DATASET EXCERPT:
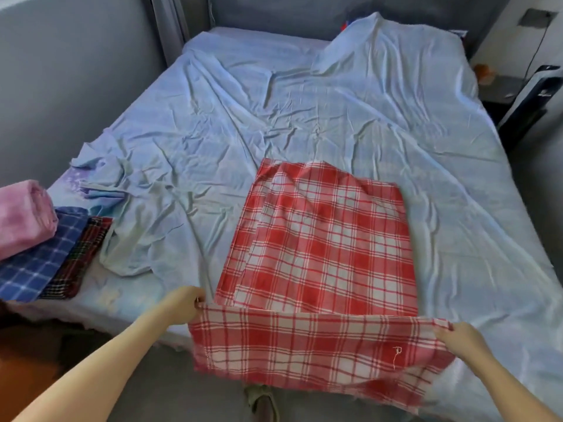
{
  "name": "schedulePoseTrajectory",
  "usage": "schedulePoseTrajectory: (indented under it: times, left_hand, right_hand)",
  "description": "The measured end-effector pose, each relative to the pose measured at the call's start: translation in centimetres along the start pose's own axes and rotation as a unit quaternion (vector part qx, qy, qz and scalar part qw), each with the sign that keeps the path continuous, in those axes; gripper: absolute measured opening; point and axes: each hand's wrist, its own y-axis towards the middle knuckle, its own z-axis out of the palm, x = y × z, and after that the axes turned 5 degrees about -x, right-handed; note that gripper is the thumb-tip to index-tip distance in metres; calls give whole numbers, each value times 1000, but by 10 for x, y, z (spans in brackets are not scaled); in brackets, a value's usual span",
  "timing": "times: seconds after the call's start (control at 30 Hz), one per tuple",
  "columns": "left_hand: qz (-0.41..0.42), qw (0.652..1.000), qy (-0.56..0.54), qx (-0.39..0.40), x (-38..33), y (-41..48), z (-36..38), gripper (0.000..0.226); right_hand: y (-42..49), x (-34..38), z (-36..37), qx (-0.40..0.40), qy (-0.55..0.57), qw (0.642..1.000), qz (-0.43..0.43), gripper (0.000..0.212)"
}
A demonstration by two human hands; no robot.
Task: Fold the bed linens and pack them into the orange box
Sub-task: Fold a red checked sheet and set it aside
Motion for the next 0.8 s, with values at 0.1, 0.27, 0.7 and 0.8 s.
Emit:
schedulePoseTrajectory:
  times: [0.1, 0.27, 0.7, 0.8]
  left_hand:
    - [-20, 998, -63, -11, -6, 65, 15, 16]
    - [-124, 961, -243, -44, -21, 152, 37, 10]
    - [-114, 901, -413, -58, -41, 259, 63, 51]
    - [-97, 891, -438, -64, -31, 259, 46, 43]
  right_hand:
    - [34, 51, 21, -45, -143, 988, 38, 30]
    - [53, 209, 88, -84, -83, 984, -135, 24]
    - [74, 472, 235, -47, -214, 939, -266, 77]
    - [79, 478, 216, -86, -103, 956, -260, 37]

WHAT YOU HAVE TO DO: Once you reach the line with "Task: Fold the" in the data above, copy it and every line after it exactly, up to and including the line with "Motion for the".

WRITTEN ANSWER:
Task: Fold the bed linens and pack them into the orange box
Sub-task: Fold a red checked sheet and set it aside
Motion for the next 0.8 s, with values at 0.1, 0.27, 0.7 and 0.8 s.

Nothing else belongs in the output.